Work request
The reply is a verbatim copy of the listing below with its images dropped.

☆ ☆ ☆ ☆

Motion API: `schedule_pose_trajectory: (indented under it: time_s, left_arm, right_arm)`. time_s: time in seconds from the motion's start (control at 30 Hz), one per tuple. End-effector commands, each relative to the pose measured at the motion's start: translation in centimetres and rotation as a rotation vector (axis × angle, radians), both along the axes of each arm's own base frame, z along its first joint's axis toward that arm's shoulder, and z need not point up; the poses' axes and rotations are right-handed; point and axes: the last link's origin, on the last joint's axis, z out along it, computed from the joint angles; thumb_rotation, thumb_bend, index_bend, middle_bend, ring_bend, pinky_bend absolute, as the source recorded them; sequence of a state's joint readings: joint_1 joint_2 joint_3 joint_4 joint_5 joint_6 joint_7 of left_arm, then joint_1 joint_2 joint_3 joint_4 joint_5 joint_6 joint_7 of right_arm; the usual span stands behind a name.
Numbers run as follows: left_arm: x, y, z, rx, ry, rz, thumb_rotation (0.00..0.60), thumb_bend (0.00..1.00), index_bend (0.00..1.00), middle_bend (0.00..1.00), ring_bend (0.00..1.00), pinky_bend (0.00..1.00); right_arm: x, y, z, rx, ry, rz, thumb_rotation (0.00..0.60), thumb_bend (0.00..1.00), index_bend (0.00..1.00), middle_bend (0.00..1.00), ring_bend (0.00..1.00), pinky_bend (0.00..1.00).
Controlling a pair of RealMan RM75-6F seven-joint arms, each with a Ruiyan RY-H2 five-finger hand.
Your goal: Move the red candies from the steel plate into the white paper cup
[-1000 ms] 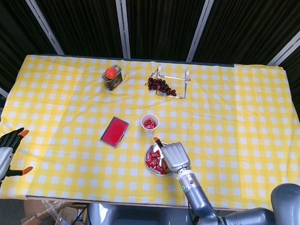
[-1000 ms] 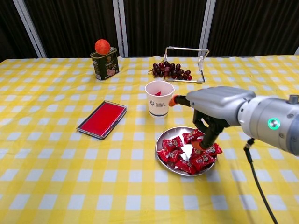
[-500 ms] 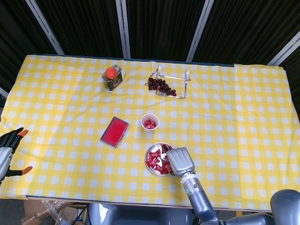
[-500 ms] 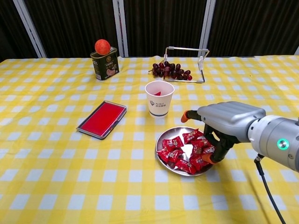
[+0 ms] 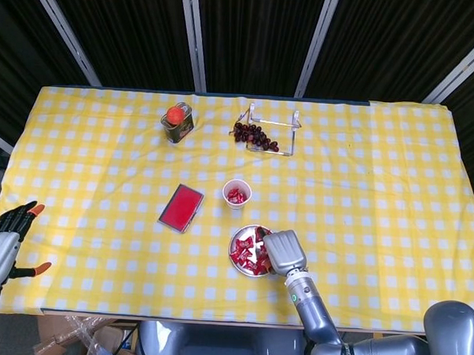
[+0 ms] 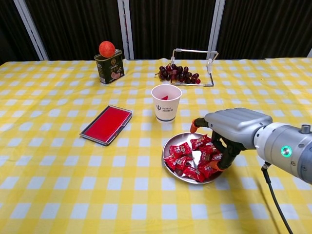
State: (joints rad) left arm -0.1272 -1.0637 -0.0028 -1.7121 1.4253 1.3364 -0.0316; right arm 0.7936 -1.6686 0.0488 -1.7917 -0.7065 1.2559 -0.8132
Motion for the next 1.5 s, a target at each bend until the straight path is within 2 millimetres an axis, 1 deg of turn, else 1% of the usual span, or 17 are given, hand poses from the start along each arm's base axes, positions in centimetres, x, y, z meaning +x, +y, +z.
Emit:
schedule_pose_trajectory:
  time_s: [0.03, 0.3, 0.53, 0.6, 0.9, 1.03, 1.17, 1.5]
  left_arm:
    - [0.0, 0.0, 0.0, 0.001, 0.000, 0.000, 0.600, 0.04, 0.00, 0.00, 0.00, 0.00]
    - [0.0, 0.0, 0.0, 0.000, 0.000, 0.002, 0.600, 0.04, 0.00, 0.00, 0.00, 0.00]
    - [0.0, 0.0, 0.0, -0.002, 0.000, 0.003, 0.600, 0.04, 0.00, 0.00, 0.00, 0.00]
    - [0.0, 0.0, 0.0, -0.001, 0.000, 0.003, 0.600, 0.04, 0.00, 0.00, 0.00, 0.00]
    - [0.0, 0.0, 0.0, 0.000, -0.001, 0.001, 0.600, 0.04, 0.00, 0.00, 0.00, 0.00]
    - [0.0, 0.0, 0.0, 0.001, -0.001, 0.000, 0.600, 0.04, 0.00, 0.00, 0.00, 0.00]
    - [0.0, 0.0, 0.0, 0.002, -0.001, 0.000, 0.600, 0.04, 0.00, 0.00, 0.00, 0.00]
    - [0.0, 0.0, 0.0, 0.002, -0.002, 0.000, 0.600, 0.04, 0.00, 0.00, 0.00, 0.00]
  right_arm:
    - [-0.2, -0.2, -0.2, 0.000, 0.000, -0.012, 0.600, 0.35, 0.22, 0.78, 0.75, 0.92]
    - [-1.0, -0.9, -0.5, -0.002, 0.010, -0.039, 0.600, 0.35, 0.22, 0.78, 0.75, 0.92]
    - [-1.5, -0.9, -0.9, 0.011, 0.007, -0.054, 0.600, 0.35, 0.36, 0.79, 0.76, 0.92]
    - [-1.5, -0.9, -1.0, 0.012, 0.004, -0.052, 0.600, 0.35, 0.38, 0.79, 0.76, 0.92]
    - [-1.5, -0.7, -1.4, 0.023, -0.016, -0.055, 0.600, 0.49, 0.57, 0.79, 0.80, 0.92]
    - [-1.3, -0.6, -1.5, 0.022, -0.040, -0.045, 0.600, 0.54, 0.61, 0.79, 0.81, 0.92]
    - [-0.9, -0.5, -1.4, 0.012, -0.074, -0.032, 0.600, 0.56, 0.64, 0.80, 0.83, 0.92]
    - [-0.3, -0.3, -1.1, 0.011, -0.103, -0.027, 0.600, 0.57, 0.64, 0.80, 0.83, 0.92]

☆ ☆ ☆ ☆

Answer section
Motion API: `schedule_pose_trajectory: (indented under it: time_s, left_arm, right_arm)`. time_s: time in seconds from the motion's start (control at 30 Hz), one per tuple. End-effector commands, each relative to the pose measured at the motion's start: translation in centimetres and rotation as a rotation vector (axis × angle, radians), both along the axes of each arm's own base frame, z along its first joint's axis toward that arm's shoulder, and z need not point up; the poses' axes and rotations are right-handed; point and axes: the last link's origin, on the last joint's axis, z out along it, computed from the joint angles; thumb_rotation, thumb_bend, index_bend, middle_bend, ring_bend, pinky_bend absolute, as the source recorded them; sequence of a state's joint readings: joint_1 joint_2 joint_3 joint_4 joint_5 joint_6 joint_7 of left_arm, then joint_1 joint_2 joint_3 joint_4 joint_5 joint_6 joint_7 of right_arm; the usual span stands behind a name.
Numbers run as follows: left_arm: x, y, z, rx, ry, rz, thumb_rotation (0.00..0.60), thumb_bend (0.00..1.00), index_bend (0.00..1.00), middle_bend (0.00..1.00), ring_bend (0.00..1.00), pinky_bend (0.00..1.00); right_arm: x, y, z, rx, ry, rz, thumb_rotation (0.00..0.60), thumb_bend (0.00..1.00), index_bend (0.00..1.00), middle_bend (0.00..1.00), ring_bend (0.00..1.00), pinky_bend (0.00..1.00).
Controlling a pair of RealMan RM75-6F seven-joint arms, each with a Ruiyan RY-H2 five-finger hand.
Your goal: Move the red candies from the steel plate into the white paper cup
[-1000 ms] 
[-1000 ms] 
[-500 ms] 
[-500 ms] 
[+0 ms] 
[+0 ms] 
State: (joints rad) left arm -0.1272 -1.0637 -0.0028 -1.7121 1.4253 1.3364 -0.0316; right arm 0.7936 -1.6686 0.0488 -1.7917 -0.7065 1.2559 -0.8132
Motion for the next 1.5 s, a target at each bend until the straight path is within 2 millimetres an axis, 1 deg of turn, else 1% of the usual span, or 17 are given, hand poses from the start along each arm's base axes, positions in centimetres, x, y, z meaning +x, +y, +z.
Emit:
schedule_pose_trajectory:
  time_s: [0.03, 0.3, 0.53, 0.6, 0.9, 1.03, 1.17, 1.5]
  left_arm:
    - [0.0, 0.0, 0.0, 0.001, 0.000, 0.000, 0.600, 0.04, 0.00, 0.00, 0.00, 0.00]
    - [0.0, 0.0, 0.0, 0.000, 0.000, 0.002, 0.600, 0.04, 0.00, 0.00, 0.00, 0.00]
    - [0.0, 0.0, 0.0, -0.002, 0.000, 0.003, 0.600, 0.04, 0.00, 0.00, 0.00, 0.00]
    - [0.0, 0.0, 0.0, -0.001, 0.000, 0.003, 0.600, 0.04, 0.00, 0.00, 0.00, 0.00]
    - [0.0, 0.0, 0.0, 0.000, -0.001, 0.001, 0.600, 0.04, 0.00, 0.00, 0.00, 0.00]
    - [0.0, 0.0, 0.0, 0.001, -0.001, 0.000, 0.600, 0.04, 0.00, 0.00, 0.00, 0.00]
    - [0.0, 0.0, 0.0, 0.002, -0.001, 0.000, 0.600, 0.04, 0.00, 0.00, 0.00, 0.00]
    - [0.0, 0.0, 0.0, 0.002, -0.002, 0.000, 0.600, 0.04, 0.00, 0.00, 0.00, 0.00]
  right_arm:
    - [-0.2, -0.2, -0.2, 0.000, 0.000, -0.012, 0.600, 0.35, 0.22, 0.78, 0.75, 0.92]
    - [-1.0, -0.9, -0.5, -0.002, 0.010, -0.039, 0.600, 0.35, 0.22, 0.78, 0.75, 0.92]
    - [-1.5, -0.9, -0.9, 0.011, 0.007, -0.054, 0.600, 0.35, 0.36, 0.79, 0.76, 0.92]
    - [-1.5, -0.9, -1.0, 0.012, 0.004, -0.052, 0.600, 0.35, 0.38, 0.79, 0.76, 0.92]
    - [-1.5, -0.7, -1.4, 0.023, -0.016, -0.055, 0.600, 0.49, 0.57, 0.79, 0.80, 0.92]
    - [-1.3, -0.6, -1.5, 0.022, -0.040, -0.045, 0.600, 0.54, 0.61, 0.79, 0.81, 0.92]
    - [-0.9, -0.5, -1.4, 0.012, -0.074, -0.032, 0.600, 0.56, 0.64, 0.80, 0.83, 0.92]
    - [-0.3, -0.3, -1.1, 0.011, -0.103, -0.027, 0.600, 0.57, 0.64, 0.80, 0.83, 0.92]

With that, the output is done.